Source:
https://scmp.com/article/714059/fighting-words-sarkozy-can-he-match-our-donald

Fighting words from Sarkozy, but can he match our Donald?

... but President Nicolas Sarkozy of France insisted the bloc could defend the euro by attacking speculators. Sarkozy vowed to confront speculators mercilessly and warned that they would soon know once and for all what lay in store for them.

South China Morning Post May 9

Have you ever heard of the aseo? Be grateful if you never have and rest content that this misconceived notion of an Asia-wide currency along the lines of the euro has now been put off for a long, long time.

Yes, the idea has actually been mooted at talkshops of Asian central bankers and these gatherings did in fact create a formal structure for Asian countries to lend each other large sums of money. Our own monetary authority has signed up for it. If Bank Negara Malaysia turns mad punter again, we may pick up some of the bill.

Europe went further, as we all know. It created its own currency with its own central bank but left individual countries to run their separate fiscal affairs restrained only by promises (ha-ha) not to run themselves into the red too far.

Along came the Greek government with a bloated civil service, a penchant for wasting money on frivolities (2004 Olympics) and economical only in parting with the truth about its fiscal affairs. The inevitable happened. Interest rates on Greek sovereign debt rocketed, and guess who is to blame?

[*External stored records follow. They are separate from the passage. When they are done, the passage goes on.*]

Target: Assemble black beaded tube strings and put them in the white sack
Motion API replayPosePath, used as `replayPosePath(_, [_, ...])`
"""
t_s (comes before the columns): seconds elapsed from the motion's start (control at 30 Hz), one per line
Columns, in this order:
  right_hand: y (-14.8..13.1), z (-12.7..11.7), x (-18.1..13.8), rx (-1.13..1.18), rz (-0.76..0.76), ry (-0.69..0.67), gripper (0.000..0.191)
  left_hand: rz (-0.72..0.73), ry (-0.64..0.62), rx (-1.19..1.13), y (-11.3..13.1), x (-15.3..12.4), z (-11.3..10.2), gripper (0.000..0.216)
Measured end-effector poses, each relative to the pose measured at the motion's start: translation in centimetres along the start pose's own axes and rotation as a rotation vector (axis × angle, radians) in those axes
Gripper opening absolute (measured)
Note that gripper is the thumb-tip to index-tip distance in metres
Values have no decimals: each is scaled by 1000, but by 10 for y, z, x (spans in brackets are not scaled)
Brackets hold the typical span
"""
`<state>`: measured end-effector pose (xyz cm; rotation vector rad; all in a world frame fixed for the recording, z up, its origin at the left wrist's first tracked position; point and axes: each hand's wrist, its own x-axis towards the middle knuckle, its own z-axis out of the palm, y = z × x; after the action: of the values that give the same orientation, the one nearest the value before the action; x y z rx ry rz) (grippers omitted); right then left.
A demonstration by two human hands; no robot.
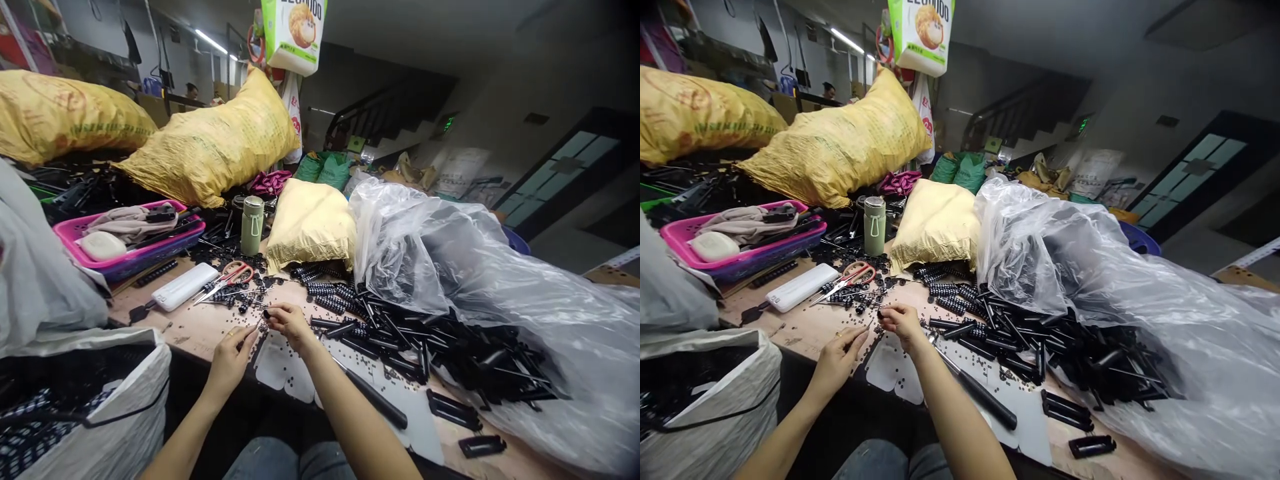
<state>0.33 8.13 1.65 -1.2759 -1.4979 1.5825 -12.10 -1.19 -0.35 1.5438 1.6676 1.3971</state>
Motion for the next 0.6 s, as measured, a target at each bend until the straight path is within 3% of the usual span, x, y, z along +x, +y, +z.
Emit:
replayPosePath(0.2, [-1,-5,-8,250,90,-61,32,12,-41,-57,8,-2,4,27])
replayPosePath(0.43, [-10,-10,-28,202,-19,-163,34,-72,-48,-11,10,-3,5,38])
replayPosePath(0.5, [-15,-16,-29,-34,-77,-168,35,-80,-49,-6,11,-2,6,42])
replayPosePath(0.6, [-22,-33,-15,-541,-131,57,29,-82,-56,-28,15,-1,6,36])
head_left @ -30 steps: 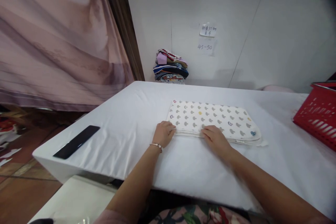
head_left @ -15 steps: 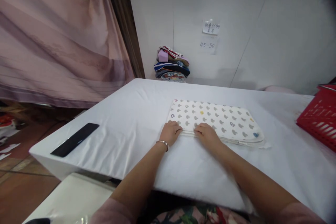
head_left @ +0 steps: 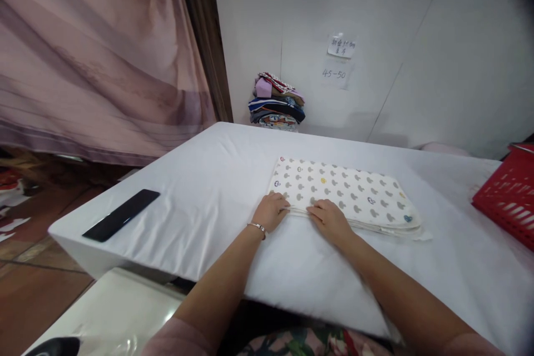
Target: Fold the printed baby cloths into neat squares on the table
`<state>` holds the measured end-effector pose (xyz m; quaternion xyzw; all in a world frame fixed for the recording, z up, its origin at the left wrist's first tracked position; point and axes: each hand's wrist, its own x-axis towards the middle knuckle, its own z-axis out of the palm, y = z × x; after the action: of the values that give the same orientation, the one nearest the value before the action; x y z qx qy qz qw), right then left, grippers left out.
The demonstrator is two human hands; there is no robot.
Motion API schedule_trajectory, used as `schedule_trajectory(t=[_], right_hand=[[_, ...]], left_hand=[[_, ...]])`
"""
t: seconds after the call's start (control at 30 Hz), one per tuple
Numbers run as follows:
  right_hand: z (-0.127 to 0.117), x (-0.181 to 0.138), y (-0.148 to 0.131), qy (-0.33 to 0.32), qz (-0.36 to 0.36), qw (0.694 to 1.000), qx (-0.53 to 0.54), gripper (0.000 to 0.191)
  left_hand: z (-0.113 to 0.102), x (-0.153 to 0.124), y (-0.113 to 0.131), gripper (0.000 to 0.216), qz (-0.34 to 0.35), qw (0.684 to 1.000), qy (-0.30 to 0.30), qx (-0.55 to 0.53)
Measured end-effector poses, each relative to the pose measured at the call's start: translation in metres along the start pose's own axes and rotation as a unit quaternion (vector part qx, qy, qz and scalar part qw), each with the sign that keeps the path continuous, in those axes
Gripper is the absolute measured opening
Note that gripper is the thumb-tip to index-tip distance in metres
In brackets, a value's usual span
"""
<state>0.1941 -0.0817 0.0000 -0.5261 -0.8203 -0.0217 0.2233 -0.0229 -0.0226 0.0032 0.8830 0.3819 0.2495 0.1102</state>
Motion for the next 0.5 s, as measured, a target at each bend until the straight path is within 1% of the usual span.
schedule_trajectory(t=[0.17,0.23,0.3,0.37,0.5], right_hand=[[0.002,0.000,-0.002,0.006,-0.005,1.000,-0.017,0.030],[0.002,0.000,-0.004,0.008,-0.005,1.000,-0.023,0.030],[0.001,0.000,-0.006,0.011,-0.002,1.000,-0.028,0.030],[0.001,0.000,-0.007,0.012,-0.002,0.999,-0.032,0.030],[0.000,0.001,-0.009,0.012,-0.005,0.999,-0.040,0.028]], left_hand=[[0.000,0.000,0.000,0.015,0.005,1.000,0.004,0.007],[-0.001,0.001,-0.001,0.014,0.005,1.000,0.011,-0.008],[-0.003,0.000,-0.002,0.015,-0.008,0.999,0.026,-0.028],[-0.005,-0.001,-0.003,0.018,-0.039,0.998,0.046,-0.030],[-0.010,-0.002,-0.004,0.029,-0.138,0.986,0.089,0.023]])
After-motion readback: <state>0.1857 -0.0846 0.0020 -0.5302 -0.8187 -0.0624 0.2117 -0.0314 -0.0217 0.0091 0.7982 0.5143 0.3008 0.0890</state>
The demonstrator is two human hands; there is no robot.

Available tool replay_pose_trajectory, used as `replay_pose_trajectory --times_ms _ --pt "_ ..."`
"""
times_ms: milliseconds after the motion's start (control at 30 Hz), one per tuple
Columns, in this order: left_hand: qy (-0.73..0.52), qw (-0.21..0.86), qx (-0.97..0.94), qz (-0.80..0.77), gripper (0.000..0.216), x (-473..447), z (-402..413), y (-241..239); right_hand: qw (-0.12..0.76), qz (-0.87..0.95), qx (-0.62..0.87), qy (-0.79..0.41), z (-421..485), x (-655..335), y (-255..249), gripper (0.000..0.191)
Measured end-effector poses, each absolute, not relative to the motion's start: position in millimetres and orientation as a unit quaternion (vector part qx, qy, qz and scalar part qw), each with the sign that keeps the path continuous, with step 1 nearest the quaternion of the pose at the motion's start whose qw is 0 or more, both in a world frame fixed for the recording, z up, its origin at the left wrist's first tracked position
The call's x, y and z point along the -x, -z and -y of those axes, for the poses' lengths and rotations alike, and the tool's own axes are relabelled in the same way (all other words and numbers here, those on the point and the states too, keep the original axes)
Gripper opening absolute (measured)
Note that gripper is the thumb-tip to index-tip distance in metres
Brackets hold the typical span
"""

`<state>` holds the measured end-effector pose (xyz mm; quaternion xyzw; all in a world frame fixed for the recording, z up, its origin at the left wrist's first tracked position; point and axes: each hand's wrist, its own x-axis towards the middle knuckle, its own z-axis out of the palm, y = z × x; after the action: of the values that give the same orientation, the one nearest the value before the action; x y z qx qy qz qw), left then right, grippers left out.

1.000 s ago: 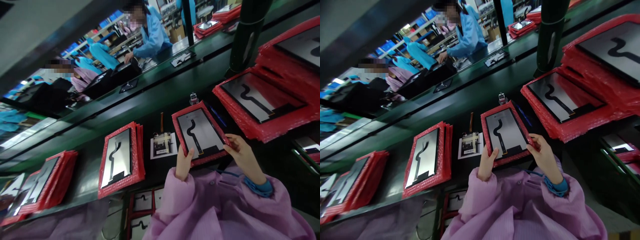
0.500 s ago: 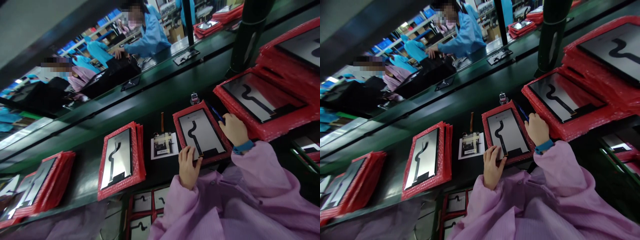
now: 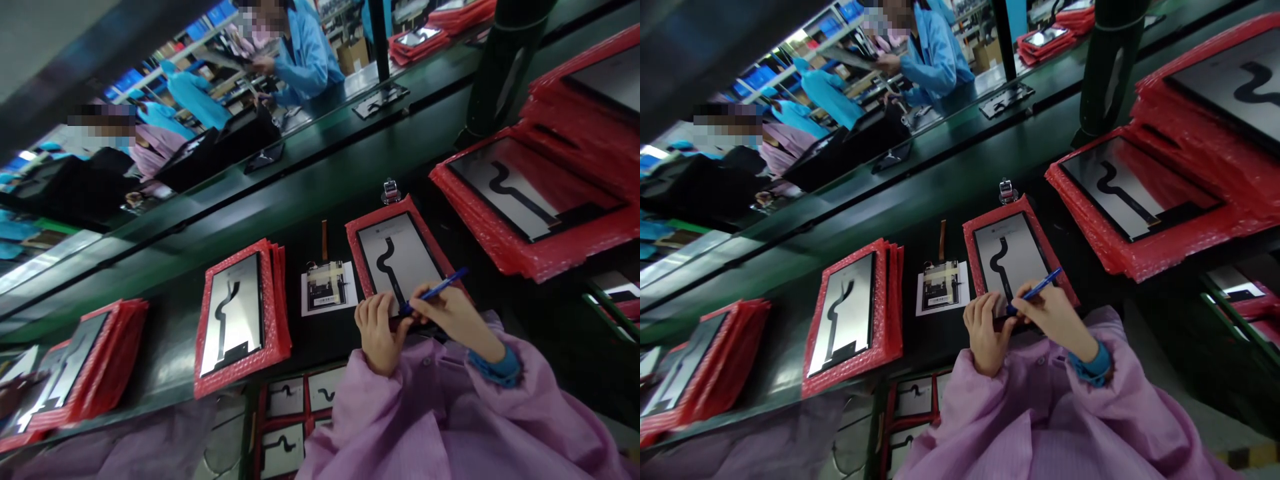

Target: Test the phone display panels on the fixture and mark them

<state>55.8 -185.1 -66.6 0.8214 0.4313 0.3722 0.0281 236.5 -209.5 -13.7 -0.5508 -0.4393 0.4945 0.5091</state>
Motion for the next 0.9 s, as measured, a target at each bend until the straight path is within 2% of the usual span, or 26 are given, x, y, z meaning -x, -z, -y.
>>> replay_pose_trajectory --times_ms 100,300,367,467,500,533,600,700,900 --pt "-0.382 0.032 -0.825 -0.415 0.039 -54.1 187.4 64.6 0.526 0.439 0.53 -0.5 214.4 -207.5 22.7 0.034" --pt "-0.395 0.031 -0.845 -0.359 0.043 -51.3 187.8 62.7 0.55 0.468 0.533 -0.44 215.6 -195.6 24.4 0.04" --pt "-0.415 0.035 -0.837 -0.355 0.044 -47.0 188.0 64.5 0.622 0.405 0.538 -0.399 214.1 -207.4 19.0 0.041" --pt "-0.474 0.081 -0.789 -0.382 0.043 -39.4 189.6 69.4 0.783 0.265 0.505 -0.248 210.1 -235.8 3.5 0.045" --pt "-0.486 0.098 -0.774 -0.394 0.043 -38.3 190.1 71.0 0.807 0.254 0.492 -0.207 208.3 -244.3 -2.4 0.042" --pt "-0.486 0.111 -0.767 -0.403 0.042 -38.5 190.5 72.3 0.798 0.267 0.499 -0.207 206.4 -250.5 -7.5 0.036" --pt "-0.467 0.104 -0.771 -0.419 0.038 -42.9 190.6 73.9 0.724 0.342 0.537 -0.267 201.5 -254.0 -12.3 0.026" --pt "-0.425 0.047 -0.784 -0.451 0.035 -53.7 189.7 74.5 0.601 0.442 0.577 -0.333 192.0 -242.9 -1.2 0.034" --pt "-0.38 -0.003 -0.791 -0.48 0.036 -59.9 188.4 75.5 0.517 0.49 0.649 -0.268 181.4 -229.1 35.2 0.046"
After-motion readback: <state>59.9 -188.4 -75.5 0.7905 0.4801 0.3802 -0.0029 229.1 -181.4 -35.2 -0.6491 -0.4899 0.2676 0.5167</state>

You have it. It's not Greece. It's not the European Central Bank. It's not the Brussels bureaucrats who paid insufficient attention to the weaknesses of their single currency structure.

No, the culprits are professional investment managers who decided on behalf of their clients that it may be wisest to go underweight on the euro at present. Their crime is to worry that the Greek government may not repay its debts and that this will weaken the whole euro enterprise. They are scoundrels, evildoers, speculators. Nicolas Sarkozy says so and he is going to attack them and confront them mercilessly. They will soon know what lies in store for them.

Well, let me suggest to you that you may wish to thank your own pension fund manager if he looked after your interests by shorting the euro as the extent of the Greek mess became known. He will have done you a real service.

But let's also take this story further. The world has previously seen an economy facing an international crisis of confidence with a currency that it could not adjust. It happened only 12 years ago. That economy was ours and the currency was the Hong Kong dollar.

We were in a better position than Greece is now, of course. Instead of being hugely in debt our government was hugely in credit and running a consistent surplus.

The vultures thought we were dead meat, nonetheless. They had just succeeded in forcing other Asian countries to devalue rigged currencies and they thought our peg to the US dollar was just such a rig.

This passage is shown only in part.